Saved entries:
════

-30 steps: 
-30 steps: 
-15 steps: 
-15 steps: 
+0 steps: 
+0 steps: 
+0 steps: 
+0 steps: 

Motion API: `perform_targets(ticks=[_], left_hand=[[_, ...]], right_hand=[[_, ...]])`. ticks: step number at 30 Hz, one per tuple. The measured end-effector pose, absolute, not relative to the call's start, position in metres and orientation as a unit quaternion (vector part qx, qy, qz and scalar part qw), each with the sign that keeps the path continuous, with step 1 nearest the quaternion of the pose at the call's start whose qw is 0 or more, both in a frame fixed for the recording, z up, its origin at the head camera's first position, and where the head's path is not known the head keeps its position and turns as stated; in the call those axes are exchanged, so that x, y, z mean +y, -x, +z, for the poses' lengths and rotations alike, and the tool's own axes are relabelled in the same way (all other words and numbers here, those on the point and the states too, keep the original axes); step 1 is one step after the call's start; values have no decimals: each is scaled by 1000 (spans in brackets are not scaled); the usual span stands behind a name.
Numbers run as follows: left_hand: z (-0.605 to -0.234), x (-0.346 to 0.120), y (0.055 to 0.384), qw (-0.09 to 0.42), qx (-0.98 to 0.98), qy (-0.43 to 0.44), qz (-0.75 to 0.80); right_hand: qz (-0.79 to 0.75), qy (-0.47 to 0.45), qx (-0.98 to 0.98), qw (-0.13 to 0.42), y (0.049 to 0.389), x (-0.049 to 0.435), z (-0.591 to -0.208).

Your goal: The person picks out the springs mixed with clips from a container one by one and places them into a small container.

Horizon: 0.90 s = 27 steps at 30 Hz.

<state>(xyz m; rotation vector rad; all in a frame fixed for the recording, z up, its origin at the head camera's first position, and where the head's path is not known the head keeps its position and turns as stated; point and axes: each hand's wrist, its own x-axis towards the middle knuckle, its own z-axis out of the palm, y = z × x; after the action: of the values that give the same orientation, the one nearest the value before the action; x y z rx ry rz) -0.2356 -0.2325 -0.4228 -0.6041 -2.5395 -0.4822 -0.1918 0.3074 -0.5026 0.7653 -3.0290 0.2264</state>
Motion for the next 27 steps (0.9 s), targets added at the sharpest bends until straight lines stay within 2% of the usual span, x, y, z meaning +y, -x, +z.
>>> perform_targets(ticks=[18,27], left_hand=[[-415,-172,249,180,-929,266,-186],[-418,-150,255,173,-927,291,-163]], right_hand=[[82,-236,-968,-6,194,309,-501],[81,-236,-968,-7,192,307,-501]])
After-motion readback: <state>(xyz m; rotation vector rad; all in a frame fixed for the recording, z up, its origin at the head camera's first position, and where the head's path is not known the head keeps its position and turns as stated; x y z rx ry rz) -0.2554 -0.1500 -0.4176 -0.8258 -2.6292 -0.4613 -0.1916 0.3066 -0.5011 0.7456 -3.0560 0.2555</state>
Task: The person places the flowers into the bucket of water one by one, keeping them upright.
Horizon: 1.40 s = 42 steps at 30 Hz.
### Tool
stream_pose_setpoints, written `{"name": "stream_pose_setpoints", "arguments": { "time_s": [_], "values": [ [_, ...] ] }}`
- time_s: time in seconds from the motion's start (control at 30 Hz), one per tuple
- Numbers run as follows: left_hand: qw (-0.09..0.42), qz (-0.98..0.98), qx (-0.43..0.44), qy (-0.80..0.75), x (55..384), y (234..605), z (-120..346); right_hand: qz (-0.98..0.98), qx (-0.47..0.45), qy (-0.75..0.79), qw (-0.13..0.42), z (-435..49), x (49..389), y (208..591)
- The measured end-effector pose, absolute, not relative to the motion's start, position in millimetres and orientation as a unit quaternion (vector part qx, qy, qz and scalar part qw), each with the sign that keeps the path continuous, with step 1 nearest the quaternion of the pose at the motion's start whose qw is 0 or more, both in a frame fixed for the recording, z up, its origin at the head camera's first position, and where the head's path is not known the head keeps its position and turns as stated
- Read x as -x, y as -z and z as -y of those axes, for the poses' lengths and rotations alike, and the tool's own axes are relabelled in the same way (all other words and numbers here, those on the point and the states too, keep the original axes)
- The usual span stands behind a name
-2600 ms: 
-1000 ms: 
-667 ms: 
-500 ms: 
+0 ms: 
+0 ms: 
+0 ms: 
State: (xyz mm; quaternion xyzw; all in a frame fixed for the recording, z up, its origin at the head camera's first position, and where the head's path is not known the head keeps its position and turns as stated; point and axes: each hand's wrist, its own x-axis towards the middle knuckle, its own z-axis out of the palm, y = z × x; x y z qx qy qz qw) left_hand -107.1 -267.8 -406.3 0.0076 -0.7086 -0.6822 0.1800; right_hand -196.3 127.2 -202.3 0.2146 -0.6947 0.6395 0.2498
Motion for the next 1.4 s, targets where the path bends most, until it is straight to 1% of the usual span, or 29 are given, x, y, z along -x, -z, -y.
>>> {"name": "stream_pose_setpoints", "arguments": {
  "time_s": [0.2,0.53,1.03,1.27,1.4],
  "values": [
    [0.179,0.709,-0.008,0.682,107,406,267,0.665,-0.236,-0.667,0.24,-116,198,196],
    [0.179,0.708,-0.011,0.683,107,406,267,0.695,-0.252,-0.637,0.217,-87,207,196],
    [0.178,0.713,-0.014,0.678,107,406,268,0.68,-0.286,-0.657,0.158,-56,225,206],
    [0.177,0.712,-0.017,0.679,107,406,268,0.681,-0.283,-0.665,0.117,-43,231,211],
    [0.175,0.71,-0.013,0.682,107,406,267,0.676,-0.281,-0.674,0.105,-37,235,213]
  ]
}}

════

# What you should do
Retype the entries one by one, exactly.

# Result of the exercise
-30 steps: 
-30 steps: 
-15 steps: 
-15 steps: 
+0 steps: 
+0 steps: 
+0 steps: 
+0 steps: 

Motion API: `perform_targets(ticks=[_], left_hand=[[_, ...]], right_hand=[[_, ...]])`. ticks: step number at 30 Hz, one per tuple. The measured end-effector pose, absolute, not relative to the call's start, position in metres and orientation as a unit quaternion (vector part qx, qy, qz and scalar part qw), each with the sign that keeps the path continuous, with step 1 nearest the quaternion of the pose at the call's start whose qw is 0 or more, both in a frame fixed for the recording, z up, its origin at the head camera's first position, and where the head's path is not known the head keeps its position and turns as stated; in the call those axes are exchanged, so that x, y, z mean +y, -x, +z, for the poses' lengths and rotations alike, and the tool's own axes are relabelled in the same way (all other words and numbers here, those on the point and the states too, keep the original axes); step 1 is one step after the call's start; values have no decimals: each is scaled by 1000 (spans in brackets are not scaled); the usual span stands behind a name.
Numbers run as follows: left_hand: z (-0.605 to -0.234), x (-0.346 to 0.120), y (0.055 to 0.384), qw (-0.09 to 0.42), qx (-0.98 to 0.98), qy (-0.43 to 0.44), qz (-0.75 to 0.80); right_hand: qz (-0.79 to 0.75), qy (-0.47 to 0.45), qx (-0.98 to 0.98), qw (-0.13 to 0.42), y (0.049 to 0.389), x (-0.049 to 0.435), z (-0.591 to -0.208).

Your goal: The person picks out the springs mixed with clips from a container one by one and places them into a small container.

Horizon: 0.90 s = 27 steps at 30 Hz.

<state>(xyz m; rotation vector rad; all in a frame fixed for the recording, z up, its origin at the head camera's first position, and where the head's path is not known the head keeps its position and turns as stated; point and axes: each hand's wrist, its own x-axis towards the middle knuckle, its own z-axis out of the palm, y = z × x; after the action: of the values that give the same orientation, the one nearest the value before the action; x y z rx ry rz) -0.2356 -0.2325 -0.4228 -0.6041 -2.5395 -0.4822 -0.1918 0.3074 -0.5026 0.7653 -3.0290 0.2264</state>
Motion for the next 27 steps (0.9 s), targets added at the sharpest bends until straight lines stay within 2% of the usual span, x, y, z meaning +y, -x, +z.
>>> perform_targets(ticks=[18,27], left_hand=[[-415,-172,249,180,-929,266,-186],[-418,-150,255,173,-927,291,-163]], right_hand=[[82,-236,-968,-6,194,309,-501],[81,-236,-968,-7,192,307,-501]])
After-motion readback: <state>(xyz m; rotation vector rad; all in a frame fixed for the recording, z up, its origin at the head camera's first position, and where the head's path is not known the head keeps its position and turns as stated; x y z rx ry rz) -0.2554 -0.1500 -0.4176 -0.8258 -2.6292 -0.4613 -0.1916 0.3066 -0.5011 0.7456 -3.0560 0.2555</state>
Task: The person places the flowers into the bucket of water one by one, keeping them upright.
Horizon: 1.40 s = 42 steps at 30 Hz.
### Tool
stream_pose_setpoints, written `{"name": "stream_pose_setpoints", "arguments": { "time_s": [_], "values": [ [_, ...] ] }}`
- time_s: time in seconds from the motion's start (control at 30 Hz), one per tuple
- Numbers run as follows: left_hand: qw (-0.09..0.42), qz (-0.98..0.98), qx (-0.43..0.44), qy (-0.80..0.75), x (55..384), y (234..605), z (-120..346); right_hand: qz (-0.98..0.98), qx (-0.47..0.45), qy (-0.75..0.79), qw (-0.13..0.42), z (-435..49), x (49..389), y (208..591)
- The measured end-effector pose, absolute, not relative to the motion's start, position in millimetres and orientation as a unit quaternion (vector part qx, qy, qz and scalar part qw), each with the sign that keeps the path continuous, with step 1 nearest the quaternion of the pose at the motion's start whose qw is 0 or more, both in a frame fixed for the recording, z up, its origin at the head camera's first position, and where the head's path is not known the head keeps its position and turns as stated
- Read x as -x, y as -z and z as -y of those axes, for the poses' lengths and rotations alike, and the tool's own axes are relabelled in the same way (all other words and numbers here, those on the point and the states too, keep the original axes)
- The usual span stands behind a name
-2600 ms: 
-1000 ms: 
-667 ms: 
-500 ms: 
+0 ms: 
+0 ms: 
+0 ms: 
State: (xyz mm; quaternion xyzw; all in a frame fixed for the recording, z up, its origin at the head camera's first position, and where the head's path is not known the head keeps its position and turns as stated; point and axes: each hand's wrist, its own x-axis towards the middle knuckle, its own z-axis out of the palm, y = z × x; x y z qx qy qz qw) left_hand -107.1 -267.8 -406.3 0.0076 -0.7086 -0.6822 0.1800; right_hand -196.3 127.2 -202.3 0.2146 -0.6947 0.6395 0.2498
Motion for the next 1.4 s, targets where the path bends most, until it is straight to 1% of the usual span, or 29 are given, x, y, z along -x, -z, -y.
>>> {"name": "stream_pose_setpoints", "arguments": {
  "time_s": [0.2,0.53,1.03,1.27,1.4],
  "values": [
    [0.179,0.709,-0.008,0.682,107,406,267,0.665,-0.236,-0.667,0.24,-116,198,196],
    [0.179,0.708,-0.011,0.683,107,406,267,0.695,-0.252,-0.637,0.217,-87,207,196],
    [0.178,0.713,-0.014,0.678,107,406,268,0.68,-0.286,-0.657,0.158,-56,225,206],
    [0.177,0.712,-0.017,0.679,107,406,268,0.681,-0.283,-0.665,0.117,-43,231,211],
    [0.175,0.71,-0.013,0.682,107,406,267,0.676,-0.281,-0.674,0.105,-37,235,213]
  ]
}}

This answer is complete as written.